- **YOUR TASK**: Each line from the one containing "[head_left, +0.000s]" to the final line of the listing below must be transcribed exactly; all others are left out.

┏━━

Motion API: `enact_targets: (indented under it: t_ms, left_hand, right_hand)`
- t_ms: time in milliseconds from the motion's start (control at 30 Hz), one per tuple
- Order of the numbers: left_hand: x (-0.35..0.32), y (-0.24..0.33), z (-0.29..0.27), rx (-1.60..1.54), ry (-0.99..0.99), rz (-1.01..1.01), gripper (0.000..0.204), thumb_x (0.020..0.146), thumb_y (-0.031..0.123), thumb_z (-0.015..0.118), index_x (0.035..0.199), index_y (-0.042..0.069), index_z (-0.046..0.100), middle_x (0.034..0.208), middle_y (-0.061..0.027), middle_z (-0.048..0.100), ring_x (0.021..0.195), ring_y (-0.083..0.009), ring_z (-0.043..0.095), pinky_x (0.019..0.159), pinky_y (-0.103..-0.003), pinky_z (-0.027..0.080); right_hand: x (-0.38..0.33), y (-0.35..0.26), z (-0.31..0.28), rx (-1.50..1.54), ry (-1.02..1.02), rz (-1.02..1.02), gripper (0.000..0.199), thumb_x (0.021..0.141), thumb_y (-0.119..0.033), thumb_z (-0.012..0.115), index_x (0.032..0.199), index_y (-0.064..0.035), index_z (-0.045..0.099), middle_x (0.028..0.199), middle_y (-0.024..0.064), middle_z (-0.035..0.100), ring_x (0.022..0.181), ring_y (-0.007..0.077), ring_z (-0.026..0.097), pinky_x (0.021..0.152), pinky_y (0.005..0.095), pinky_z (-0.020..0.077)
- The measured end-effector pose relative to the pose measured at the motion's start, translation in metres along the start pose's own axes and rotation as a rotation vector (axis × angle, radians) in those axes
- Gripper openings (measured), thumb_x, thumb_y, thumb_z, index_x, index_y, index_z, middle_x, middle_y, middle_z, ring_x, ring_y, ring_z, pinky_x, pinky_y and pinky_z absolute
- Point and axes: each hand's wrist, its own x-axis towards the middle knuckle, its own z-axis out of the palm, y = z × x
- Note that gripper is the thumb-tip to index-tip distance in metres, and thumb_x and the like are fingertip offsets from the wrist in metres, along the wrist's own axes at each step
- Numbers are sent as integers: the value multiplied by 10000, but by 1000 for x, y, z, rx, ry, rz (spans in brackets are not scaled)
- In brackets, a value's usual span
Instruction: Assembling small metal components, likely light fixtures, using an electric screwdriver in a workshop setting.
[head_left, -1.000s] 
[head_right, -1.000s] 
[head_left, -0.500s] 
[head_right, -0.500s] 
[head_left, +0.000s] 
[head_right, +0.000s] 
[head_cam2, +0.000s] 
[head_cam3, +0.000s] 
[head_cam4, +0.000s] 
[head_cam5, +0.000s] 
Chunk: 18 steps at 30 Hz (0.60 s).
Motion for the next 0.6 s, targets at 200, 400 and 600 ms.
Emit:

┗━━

- **ANSWER BELOW**:
[head_left, +0.000s] 
[head_right, +0.000s] 
[head_cam2, +0.000s] 
[head_cam3, +0.000s] 
[head_cam4, +0.000s] 
[head_cam5, +0.000s] 
Chunk: 18 steps at 30 Hz (0.60 s).
Motion for the next 0.6 s, targets at 200, 400 and 600 ms.
Emit:

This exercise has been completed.